Abbreviations: HARRT, highly active antriretroviral therapy; BMI, body mass index; HAZ, height-for-age z-score; IMCI, Integrated Management of Childhood Illness; IQR, interquartile range; MUAC, mid-upper arm circumference; WHZ, weight-for-height z-score.

aAmong 227 who answered the income question.

bAmong 239 who answered the shared toilet question.

cDirt floor.

dUnprotected well, tubewell, borehole, rainwater, surface water.

eCategories not mutually exclusive.

fOne or more of the following: sunken eyes, loss of skin turgor, intravenous hydration administered or prescribed, visible blood in stool, or hospital admission based on diarrhea or dysentery [20].

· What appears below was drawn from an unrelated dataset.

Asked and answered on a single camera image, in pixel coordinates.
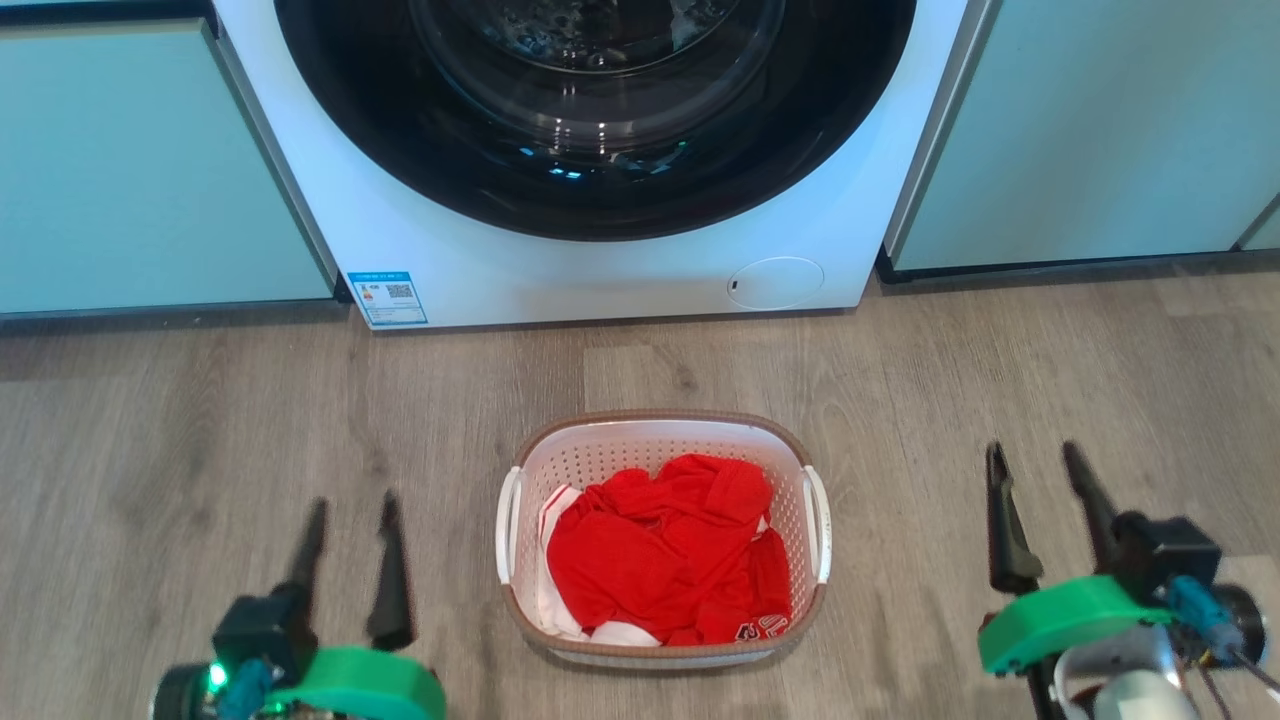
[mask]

gAmong 236 children with measured length.

hAmong 234 children with measured weight and length.

iAmong 239 children with malaria test results.

jAmong 112 children with under 24 months of age.

kAmong 230 who answered breastfeeding duration question.

lAmong 241 children with known HIV status.

mAmong 238 HIV-uninfected children in whom maternal HIV status was known.

nAmong 240 caregivers with known status.

Seventy-three percent (178) owned some type of livestock, with chickens being the most common (168), followed by cows (117). Ninety percent (219) also reported access to pit latrines (vs flush toilet or open defecation). Eighteen (7%) households reported having access to only unprotected water sources (unprotected well, tubewell, borehole, rainwater, surface water). Most caregivers did not report treating their drinking water with methods effective against Cryptosporidium oocyst contamination, boiling or filtering water (33% of caregivers reported boiling, and 2% reported filtering).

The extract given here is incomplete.